• **WHAT THE EXERCISE ASKS**:
The lines wanted run from the first one below through the one with "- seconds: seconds". Return them exactly.

• **SOURCE DATA**:
○ ○ ○ ○ ○
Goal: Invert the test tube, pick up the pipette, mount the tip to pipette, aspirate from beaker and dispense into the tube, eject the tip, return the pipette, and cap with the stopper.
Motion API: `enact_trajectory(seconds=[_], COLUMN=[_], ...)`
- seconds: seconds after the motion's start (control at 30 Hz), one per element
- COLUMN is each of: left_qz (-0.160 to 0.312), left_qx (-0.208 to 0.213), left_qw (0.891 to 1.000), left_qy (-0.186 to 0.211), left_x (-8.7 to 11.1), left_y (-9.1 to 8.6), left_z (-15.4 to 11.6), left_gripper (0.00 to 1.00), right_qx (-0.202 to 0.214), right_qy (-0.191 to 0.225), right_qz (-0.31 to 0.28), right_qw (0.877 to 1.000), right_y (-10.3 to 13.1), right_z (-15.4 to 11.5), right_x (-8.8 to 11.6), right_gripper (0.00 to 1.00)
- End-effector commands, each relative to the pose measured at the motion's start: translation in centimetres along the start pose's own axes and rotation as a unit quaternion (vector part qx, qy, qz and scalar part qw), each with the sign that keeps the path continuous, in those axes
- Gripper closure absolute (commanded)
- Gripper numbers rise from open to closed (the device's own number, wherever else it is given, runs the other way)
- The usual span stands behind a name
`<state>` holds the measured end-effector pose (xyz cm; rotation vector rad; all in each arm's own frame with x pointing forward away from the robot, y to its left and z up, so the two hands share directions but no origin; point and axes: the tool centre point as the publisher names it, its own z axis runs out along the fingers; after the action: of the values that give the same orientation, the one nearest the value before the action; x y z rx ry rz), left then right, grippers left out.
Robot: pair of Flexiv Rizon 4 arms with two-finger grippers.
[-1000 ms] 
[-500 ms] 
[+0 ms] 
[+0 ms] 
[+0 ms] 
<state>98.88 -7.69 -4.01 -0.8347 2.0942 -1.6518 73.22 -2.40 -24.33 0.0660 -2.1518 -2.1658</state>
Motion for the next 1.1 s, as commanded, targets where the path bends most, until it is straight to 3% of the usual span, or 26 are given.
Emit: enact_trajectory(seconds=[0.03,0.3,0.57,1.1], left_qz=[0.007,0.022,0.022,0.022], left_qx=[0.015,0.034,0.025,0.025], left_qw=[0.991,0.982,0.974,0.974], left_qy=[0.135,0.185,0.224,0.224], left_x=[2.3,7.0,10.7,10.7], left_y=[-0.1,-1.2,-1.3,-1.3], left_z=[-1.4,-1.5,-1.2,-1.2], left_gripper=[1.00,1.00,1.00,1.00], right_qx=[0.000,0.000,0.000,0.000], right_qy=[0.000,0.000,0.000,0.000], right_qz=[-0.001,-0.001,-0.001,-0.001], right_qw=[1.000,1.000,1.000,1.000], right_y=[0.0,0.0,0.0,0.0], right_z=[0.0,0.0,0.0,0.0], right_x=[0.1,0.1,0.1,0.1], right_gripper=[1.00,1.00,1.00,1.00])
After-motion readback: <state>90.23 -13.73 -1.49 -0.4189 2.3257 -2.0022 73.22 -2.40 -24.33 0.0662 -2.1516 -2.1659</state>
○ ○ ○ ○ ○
• **OUTPUT FOR THIS TASK**:
Goal: Invert the test tube, pick up the pipette, mount the tip to pipette, aspirate from beaker and dispense into the tube, eject the tip, return the pipette, and cap with the stopper.
Motion API: `enact_trajectory(seconds=[_], COLUMN=[_], ...)`
- seconds: seconds after the motion's start (control at 30 Hz), one per element

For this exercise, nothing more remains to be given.